The skyfort crew led Jupiter down the wide central companionway underneath an open grating beneath the main deck. Glass, or another transparent material, formed the ceiling of the corridor with the grating above. Squares of light pixelated down from the afternoon sun to fill the space. No sound came from above though the barrier, he heard only the tramping of the group’s feet on the timber deck of the corridor.
He walked fast to keep up with Tharumiyo and the Air Lord. Tiredness tugged at his limbs, as if they were weighed down and urged to walk through thick honey. Pushes came from behind if he slowed or dragged his feet.
Jupiter remain unbound. Perhaps his captors believed him little threat. They were right — how could he escape? The skyfort sailed high in the air above land or sea, with no friends to aid him. How much could a teenaged human do to a ship full of fighting manisaurs?
Jupiter did not know the truth of that. Could he escape? Could he stand up to any manisaur in a fight?
He steeled himself then, and vowed the Imperials should under-estimate him. The rebels had under-estimated Tharumiyo. He no longer thought of the Traitor as ‘old-bird’ — something more brewed here.
They paused amidships and Tharumiyo passed a zharaqsa gem to the Air Lord. After a short inspection the Air Lord handed it off to a lackey who stepped away and down a stair, to the flight engine Jupiter guessed. But where had Tharumiyo got the gem? He and Gan had taken all from the flight works.
‘Maggs. That’s how she knew about the Traitor.’ Jupiter muttered this under his breath, but not quiet enough.
‘What say you?’ Tharumiyo said without the hesitation and sense of slow wisdom he had used at all other times?
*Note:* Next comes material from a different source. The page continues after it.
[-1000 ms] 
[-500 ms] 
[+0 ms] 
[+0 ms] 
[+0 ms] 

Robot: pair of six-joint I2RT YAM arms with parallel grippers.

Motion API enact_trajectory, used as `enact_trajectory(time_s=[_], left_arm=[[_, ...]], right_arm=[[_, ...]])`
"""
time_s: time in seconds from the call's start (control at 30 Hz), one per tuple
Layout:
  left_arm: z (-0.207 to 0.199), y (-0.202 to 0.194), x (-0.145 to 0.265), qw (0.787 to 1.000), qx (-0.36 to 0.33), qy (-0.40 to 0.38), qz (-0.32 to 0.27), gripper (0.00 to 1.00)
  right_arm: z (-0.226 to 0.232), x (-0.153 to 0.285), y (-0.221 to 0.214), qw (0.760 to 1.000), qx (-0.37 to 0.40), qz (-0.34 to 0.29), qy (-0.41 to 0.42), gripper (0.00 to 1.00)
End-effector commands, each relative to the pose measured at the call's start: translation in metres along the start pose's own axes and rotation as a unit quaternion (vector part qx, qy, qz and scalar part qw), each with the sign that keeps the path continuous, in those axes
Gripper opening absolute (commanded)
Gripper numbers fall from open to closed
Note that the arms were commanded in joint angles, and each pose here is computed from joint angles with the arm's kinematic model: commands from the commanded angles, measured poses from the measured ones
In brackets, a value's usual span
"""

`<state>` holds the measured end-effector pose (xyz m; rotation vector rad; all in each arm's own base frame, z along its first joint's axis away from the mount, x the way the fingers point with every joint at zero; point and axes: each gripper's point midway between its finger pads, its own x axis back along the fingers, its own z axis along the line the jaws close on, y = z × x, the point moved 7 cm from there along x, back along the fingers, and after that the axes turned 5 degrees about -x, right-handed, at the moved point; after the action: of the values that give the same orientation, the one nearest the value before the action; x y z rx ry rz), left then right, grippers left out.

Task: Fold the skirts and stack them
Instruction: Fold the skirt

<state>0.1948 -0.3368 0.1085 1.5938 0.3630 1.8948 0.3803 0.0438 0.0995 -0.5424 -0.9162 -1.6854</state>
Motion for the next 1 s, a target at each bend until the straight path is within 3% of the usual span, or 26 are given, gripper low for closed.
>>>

The Traitor appeared more active and sprightly than before.
‘This nuvra, why would you think you can understand it?’ The Air Lord’s voice had become guttural and Jupiter heard in his Thaluk a slight inflection different from the other manisaurs.
‘Oh, this one can understand. And be understood well enough.’ Tharumiyo harrumphed as if reluctant to admit Jupiter had any such ability. ‘So beware your Eoth words.’
‘Then this is no nuvra.’ The Air Lord’s intoned with a finality. Someone used to being listened to, believed, and obeyed.
‘Perhaps. But there are other things…’
‘Why do you have an interest in it?’
‘Let us speak on this more. But not here.’
They continued their walk along the length of the skyfort. A musty animal smell filled the air but he saw no animals, only the manisaurs pacing the huge central gallery. Now Jupiter had a greater understanding of the the scale of the vessel as they moved past large partitioned spaces. What were they for? Perhaps empty cargo holds?
They came to a wide set of double doors. The manisaurs guards at the elegant carved wooden entry had the same lean build as the Air Lord.
And Jupiter considered Tharumiyo. Now that the ‘old bird’ stood taller, less hunched over, he appeared less elderly. What more had he lied about? Previously hidden under baggy clothing, he had a shape to his body frame not typical of quevantaqi. The full covering of clothing had seemed strange in the heat of Zenska, perhaps not so unusual when flying high in a skyship. Except here, when it might have been useful, it had been removed. Now, as if a disguise had fallen away, Tharumiyo had been revealed.
The group entered a wide cabin with stern windows with a breath-taking view over the blue-blue sky. A dark green forest lay below over undulating hills. The trees were perfect conical shapes, as if a child happy to have discovered how to draw a tree, had not stopped and covered the view with them. The forest stretched forever, until at the horizon, where clouds mounted high, the sea began. Jupiter stepped forward and studied the view to left and right. The expanse of windows showed more forest to port, but to starboard a volcano reared tall in the sky. Higher than their flight, and snow capped.
‘Pariqhamtu,’ Jupiter said as he remembered the manisaur female he had known for such a brief time. ‘Snow capped highlands.’
‘You see. It has some affinity.’ Tharumiyo settled himself on a pile of cushions and extended his legs.
‘Curious.’ The Air Lord said as he studied Jupiter intently.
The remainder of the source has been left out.